Token unlocks are crucial events in the crypto market, influencing liquidity, price volatility, and overall investor sentiment. So, here’s a breakdown of what to watch.
1. Jupiter (JUP)
- Unlock Date: February 28
- Number of Tokens to be Unlocked: 253.47 million JUP
- Released Supply: 3.33 billion JUP
- Total supply: 7 billion JUP
Jupiter is a decentralized liquidity aggregator on the Solana blockchain. It optimizes trade routes across multiple decentralized exchanges (DEXs) to provide users with the best prices for token swaps with minimal slippage.
On February 28, Jupiter will unlock 253.47 million JUP, valued at approximately $36.18 million. The altcoins represent 7.94% of its released supply. This marks a substantial increase from Jupiter’s usual monthly unlock of 53.47 million tokens.
Jupiter will direct 38.89 million JUP to the team. Furthermore, mercurial stakeholders will get 14.58 million JUP altcoins.
Notably, the team has reserved the largest portion, 200 million JUP, for Jupuary. It is Jupiter’s yearly airdrop initiative aimed at rewarding users and long-term community supporters.
2. Humanity (H)
- Unlock Date: February 25
- Number of Tokens to be Unlocked: 105.36 million H
- Released Supply: 2.41 billion H
- Total supply: 10 billion H
Humanity (H) is a decentralized identity protocol that utilizes biometric palm recognition, zero-knowledge proofs, and blockchain to verify the authenticity of real human users without exposing their personal data. It features a native Proof of Humanity (PoH) consensus mechanism.
On February 25, the protocol will unlock 105.36 million tokens.
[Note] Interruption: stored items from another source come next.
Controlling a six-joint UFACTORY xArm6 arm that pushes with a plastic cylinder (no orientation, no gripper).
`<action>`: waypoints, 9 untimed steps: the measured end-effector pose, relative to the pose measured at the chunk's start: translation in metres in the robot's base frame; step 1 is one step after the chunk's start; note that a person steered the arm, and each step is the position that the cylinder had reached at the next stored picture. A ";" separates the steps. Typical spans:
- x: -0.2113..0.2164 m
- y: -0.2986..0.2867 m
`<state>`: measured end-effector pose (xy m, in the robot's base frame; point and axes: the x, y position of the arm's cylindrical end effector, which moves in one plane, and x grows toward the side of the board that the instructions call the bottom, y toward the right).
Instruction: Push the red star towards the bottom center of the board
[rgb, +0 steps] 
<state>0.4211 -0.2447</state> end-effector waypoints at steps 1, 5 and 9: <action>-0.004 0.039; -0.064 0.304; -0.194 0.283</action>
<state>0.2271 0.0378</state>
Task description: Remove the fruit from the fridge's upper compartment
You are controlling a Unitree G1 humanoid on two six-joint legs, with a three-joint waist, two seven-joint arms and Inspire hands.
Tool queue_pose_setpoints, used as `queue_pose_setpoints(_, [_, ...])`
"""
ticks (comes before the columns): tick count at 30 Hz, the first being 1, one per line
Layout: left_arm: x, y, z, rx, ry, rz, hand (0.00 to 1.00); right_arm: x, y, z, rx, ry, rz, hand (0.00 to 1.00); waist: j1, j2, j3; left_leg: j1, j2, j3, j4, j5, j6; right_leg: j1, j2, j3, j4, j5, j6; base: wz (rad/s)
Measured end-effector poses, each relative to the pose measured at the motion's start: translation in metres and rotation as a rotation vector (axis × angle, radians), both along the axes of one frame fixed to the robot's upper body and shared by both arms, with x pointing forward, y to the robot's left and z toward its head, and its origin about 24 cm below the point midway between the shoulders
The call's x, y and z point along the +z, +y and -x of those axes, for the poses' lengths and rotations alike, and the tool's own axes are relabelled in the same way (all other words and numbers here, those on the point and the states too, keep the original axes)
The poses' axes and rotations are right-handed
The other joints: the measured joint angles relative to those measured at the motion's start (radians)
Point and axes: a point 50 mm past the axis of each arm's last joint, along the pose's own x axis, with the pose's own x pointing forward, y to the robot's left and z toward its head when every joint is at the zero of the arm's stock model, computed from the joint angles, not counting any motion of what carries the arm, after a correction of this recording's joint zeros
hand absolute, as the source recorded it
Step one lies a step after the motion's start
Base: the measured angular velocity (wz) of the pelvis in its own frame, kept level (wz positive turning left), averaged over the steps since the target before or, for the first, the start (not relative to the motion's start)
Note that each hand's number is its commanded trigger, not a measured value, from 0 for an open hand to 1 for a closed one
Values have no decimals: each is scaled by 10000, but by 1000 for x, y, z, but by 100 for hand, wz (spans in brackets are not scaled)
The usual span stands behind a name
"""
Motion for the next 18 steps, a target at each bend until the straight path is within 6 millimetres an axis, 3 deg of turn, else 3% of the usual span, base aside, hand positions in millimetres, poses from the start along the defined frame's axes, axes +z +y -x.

The tokens are worth $16.74 million and account for 4.37% of the released supply.
The team will split the released supply three ways. The ecosystem fund will receive 50 million H. Furthermore, Humanity will allocate 42.86 million altcoins to identity verification rewards and 12.50 million to the foundation operations treasury.
3. Grass (GRASS)
- Unlock Date: February 28
- Number of Tokens to be Unlocked: 55 million GRASS
- Released Supply: 416.54 million GRASS
- Total supply: 1 billion GRASS
Grass enables users to monetize unused internet bandwidth. It leverages blockchain to reward participants in a privacy-preserving manner, fostering a global network for accessible data sourcing.
The project will release 55 million tokens on February 28. The supply is worth approximately $9.33 million. It represents 13.15% of the released supply.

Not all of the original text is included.